Essa estatura temporariamente humana permitiu a Lunna mover-se livremente tanto pelos corredores da base lunar quanto pela ilha no Pacífico. Ela rapidamente se tornou a ponte perfeita entre as duas espécies. Na ilha, acompanhada por Luan e Rita, Lunna interagia com os jovens aprendizes selecionados ao redor do mundo, ensinando-lhes a história do cosmos, o funcionamento dos fluxos de energia e o respeito sagrado pela preservação da vida.

Enquanto isso, Carmen e Max Tufão trabalhavam ao lado de Karnakk na modernização dos sistemas defensivos da base. Com Lunna ao seu lado, aprendendo rapidamente a operar as interfaces quânticas, o grupo mantinha uma vigilância discreta sobre a Terra restaurada. O planeta agora respirava em paz: os oceanos limpos, o clima equilibrado e as grandes potências mundiais sem jamais desconfiar da força silenciosa que operava do lado oculto da Lua.

Passados alguns meses, Lunna já dominava a pilotagem da Astraea e compreendia perfeitamente seu papel no futuro. Ela não era apenas a herdeira da civilização lunar, mas o primeiro fruto de uma nova era de cooperação. Sob a tutela dos humanos e o legado dos gigantes, a jovem Guardiã preparava-se para liderar, ao lado da nova geração de aprendizes da ilha, a patrulha permanente que protegeria a Terra e a Lua por séculos.

A convivência de Lunna com a nova turma de recrutas na ilha transformou profundamente o convivente entre as duas espécies. O que começou como uma aliança técnica de vigilância planetária floresceu em laços afetivos e culturais profundos, lançando as sementes para a formação de uma verdadeira sociedade híbrida, onde os conhecimentos milenares do Povo Antigo e a paixão criativa da humanidade caminhariam lado a lado.
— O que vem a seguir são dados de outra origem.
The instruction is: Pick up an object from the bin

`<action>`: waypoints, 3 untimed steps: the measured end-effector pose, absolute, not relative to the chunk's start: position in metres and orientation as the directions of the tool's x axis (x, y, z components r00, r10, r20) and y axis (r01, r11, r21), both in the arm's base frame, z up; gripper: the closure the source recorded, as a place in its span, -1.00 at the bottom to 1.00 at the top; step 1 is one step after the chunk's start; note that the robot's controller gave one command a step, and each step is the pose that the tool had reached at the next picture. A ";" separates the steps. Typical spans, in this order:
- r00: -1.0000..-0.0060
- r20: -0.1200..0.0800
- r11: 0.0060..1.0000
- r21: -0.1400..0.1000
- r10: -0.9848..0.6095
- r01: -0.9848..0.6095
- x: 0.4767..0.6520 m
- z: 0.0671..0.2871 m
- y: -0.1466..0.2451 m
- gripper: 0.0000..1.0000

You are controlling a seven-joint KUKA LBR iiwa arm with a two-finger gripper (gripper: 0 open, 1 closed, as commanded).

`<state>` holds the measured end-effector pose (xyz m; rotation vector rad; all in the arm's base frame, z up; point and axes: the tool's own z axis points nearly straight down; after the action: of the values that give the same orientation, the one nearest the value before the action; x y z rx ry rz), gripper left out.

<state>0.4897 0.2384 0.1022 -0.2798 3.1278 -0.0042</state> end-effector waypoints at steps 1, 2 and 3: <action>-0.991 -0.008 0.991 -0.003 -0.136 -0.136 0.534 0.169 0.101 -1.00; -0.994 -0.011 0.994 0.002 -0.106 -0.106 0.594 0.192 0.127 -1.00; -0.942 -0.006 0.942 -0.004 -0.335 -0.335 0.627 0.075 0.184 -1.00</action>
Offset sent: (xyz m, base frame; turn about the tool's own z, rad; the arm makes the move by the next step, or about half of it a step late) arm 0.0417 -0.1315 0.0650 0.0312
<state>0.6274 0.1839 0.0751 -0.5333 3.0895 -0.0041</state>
Com o passar dos anos, à medida que novos jovens completavam seu treinamento e decidiam dedicar suas vidas à causa dos Guardiões, a ilha no Pacífico e a cidadela oculta da Lua tornaram-se os pilares de um novo capítulo evolutivo. A união entre seres humanos e os descendentes dos gigantes lunares deixou de ser apenas um pacto de proteção para se tornar o alvorecer de uma nova linhagem — uma geração forte, consciente e destinada a guiar o planeta e explorar as estrelas em perfeita harmonia.

Garantida a segurança da Terra e o renascimento de seu povo, Luan Brás contemplou do alto do platô lunar o brilho azul do planeta azul ao lado de Rita, Karnakk, Launakk e da jovem Lunna. O sonho que começara na infância não apenas salvara o mundo, mas dera à luz um novo e promissor futuro para o universo.